Maryland, like many other states, does not have specific laws regarding Released Time. As a result, a Released Time program in Maryland would need to obtain permission from the local school board for students to participate in the program.
It would also need to ensure compliance with the court approved guideposts for Released Time programs. These include:
1) The school cannot fund the Released Time program, other than de minimis administrative costs (such as the costs of a school board approving a local Released Time policy).
2) Released Time programs cannot take place on school premises; and
3) Student participation in Released Time programs must be voluntary. There cannot be any coercion on the part of any school official.
However, these three points are not exclusive. One should conduct thorough research on the latest state and federal laws and court decisions to determine if there are any updated guidelines for a Released Time program to follow.
Keep in mind that school officials are not required to approve a program. An organization that wishes to start a new program should determine who in the school district can authorize a program and make an appointment to see that person. If the principal refers the organization to the school board, it would be wise to meet individually with school board members before presenting the concept at a meeting of the whole board.

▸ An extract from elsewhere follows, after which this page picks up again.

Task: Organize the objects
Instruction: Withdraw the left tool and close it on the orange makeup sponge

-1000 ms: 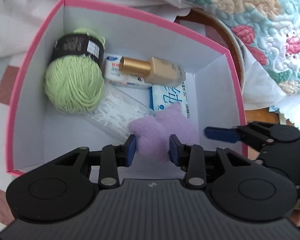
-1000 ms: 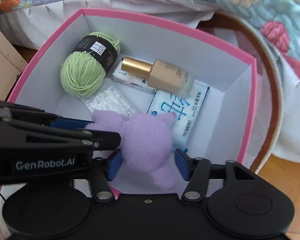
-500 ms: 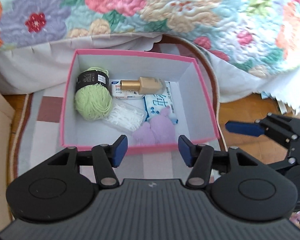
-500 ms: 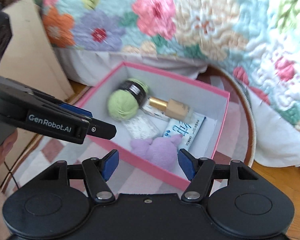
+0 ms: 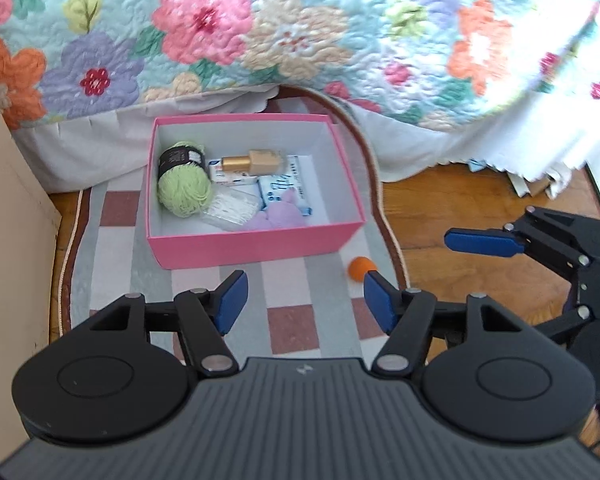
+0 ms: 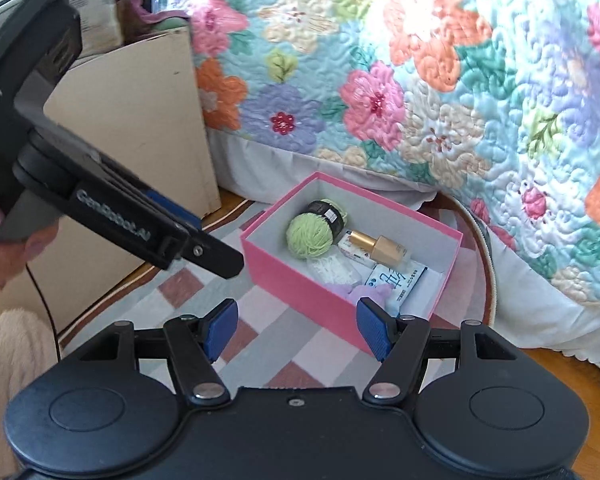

Md. Code Ann., Educ. § 7-301
(b) A county superintendent, school principal, or an individual authorized by the county superintendent or principal may excuse a student for a lawful absence.
69 Md. Op. Att’y Gen. No. 100
The opinion acknowledges the Supreme Court ruling in Zorach v. Clauson, allowing “a ‘released time’ program in which New York City permitted its public schools to release students during the school day in order for them to leave the school grounds and receive religious instruction at various centers.” The opinion further states that “a refusal to accommodate religious practice in this passive way would … ‘show a callous indifference to religious groups’.”
Smith v. Smith, 523 F.2d 121 (4th Cir. 1975)
In Smith, a lawsuit challenged the Harrisonburg, Virginia Released Time program whereby public school students were released during school hours for religious instruction off school premises by a nonprofit organization supported by a council of churches. The 4th Circuit Court of Appeals relied on Zorach v. Clauson to uphold the program. The court found the program to be constitutional because it (1) had a secular purpose in accommodating the wishes of the parents, (2) did not excessively entangle the state with religion since the religious instruction did not take place in the class rooms, and (3) its primary effect neither advanced nor inhibited religion. The court concluded that “public school cooperation with [Released Time programs] is a largely passive and administratively wise response to a plenitude of parental assertions of the right to direct the upbringing and education of children under their control.” Id. at 125.
Moss v. Spartanburg County School District Seven, 683 F.3d 599 (4th Cir. 2012)
In Moss, the 4th Circuit Court of Appeals upheld a South Carolina school district’s practice of awarding academic credit through a religiously-affiliated private school, reiterating that Zorach is good law and holding that Released Time programs, and the academic credit received for them, is an accommodation of the parents’ right to choose the type of education their child receives.
* The rulings of the 4th Circuit of Appeals are binding precedent in Maryland, North Carolina, South Carolina, Virginia, and West Virginia.